Absorption: this refers to the ability of a chemical agent to enter the body (orally, the skin or other routes). DDT enters the body mainly through eating contaminated foods but small amounts enter through inhalation. DDT is not easily absorbed through the skin
Distribution; refers to the process through which a chemical compound moves from the point of entry to the entire system. Once in the body, DDT, is absorbed through the GIT into the circulatory system through which it is distributed. The little DDT that enters the body through inhalation is attached to large particles and travels up the air passage through mucus and is swallowed. Being lipophilic DDT and its metabolites are mostly stored in the fatty tissues in which they remain at the same level or increase gradually with increased exposure.
Metabolism: refers to the fate of a chemical once inside the body. As earlier stated DDT metabolized to DDD or DDE which are further broken down to other metabolites.
Excretion; refers to the elimination of toxicant from the body. DDT metabolites are eliminated from the body mainly through urine or through breast milk of lactating mothers.
3.0 Exposure and responses
As earlier stated DDT can get into the body through swallowing contaminated food or through inhalation. There two major types of exposure: long term and short term exposure. The response to DDT exposure depends on the concentration of active compound at the target site over time. DDT and its metabolites mainly affect the nervous system leading to nervousness and hyperactivity. The effect of DDT on the nervous system is associated with seizures, tremors, sweating, vomiting, sweating, nausea, dizziness and headache. It also affects the endocrine system particularly interfering with calcium metabolizing hormones. In pregnant women exposure to DDT can result in Pre mature births and low weight births. DDT is also presumed to be a possible human carcinogen and a risk factor of breast cancer and there is data from animal studies showing that it causes liver cancer.
4.0 Recommendation
Based on the possible negative health implication of the use of DDT I would recommend the use of DDT be stopped. The proponents of the use of DDT may argue that when inhaled in small quantities it has no or little harm but the chemical bio-accumulate resulting in long term injury. In addition there are safer and equally effective insecticides such as the pyrethrum-based insecticides. More efforts should be directed towards development of safer vector control methods and effective antimalarial drugs and vaccines.There is also the ecological measures of draining stagnant waters and clearing of bushes.
References
Douglas, F. (2007). Exposure to DDT is linked to cancer. Contra Costa Times.
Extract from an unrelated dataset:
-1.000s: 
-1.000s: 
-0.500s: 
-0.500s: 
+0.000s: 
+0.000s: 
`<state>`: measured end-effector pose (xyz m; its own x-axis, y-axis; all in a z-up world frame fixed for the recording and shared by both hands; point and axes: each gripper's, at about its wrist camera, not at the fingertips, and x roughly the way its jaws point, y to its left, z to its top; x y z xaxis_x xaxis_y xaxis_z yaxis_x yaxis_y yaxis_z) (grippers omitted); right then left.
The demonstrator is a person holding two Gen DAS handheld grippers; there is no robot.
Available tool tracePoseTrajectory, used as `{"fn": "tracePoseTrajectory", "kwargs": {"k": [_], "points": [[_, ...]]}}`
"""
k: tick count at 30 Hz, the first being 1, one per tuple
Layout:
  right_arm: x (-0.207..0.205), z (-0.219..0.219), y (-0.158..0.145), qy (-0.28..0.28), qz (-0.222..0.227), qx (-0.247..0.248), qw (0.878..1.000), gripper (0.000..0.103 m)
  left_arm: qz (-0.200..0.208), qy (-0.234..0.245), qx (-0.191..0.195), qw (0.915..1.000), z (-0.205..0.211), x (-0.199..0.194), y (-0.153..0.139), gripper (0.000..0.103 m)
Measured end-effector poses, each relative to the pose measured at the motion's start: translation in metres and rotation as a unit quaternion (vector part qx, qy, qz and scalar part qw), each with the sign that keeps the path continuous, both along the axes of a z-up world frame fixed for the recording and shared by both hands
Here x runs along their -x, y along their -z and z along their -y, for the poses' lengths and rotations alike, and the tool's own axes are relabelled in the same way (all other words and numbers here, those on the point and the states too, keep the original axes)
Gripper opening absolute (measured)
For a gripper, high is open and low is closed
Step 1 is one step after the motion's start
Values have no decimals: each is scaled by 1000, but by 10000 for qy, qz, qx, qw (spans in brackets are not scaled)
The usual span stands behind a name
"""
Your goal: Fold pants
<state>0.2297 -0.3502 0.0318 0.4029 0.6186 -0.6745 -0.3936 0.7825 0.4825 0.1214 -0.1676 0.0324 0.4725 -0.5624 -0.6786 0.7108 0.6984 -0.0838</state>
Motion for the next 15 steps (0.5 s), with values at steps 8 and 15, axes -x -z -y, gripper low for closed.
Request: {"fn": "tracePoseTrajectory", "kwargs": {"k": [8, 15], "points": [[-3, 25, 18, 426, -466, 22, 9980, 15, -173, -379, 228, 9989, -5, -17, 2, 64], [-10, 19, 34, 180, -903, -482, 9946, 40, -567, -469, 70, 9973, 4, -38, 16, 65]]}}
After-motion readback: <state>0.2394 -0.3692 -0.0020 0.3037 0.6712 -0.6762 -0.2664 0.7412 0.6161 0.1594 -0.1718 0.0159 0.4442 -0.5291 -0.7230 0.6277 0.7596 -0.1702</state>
Najera J A, Z. M. (2001). Malaria vector control. insecticides for indoor residual spraying.
Najera, J. A., & Zaim, M. (2001). Malaria vector control. insecticides for indoor residual spraying.
WHO. (2007). The use of DDT in Malaria vactor control:WHO Position statement. Gineva: WHO press.
Wright, D. A., & Welbourn, P. (2002). Environmental Toxicology (Cambridge Environmental Chemistry Series) . cambridge: Cambridge University Press.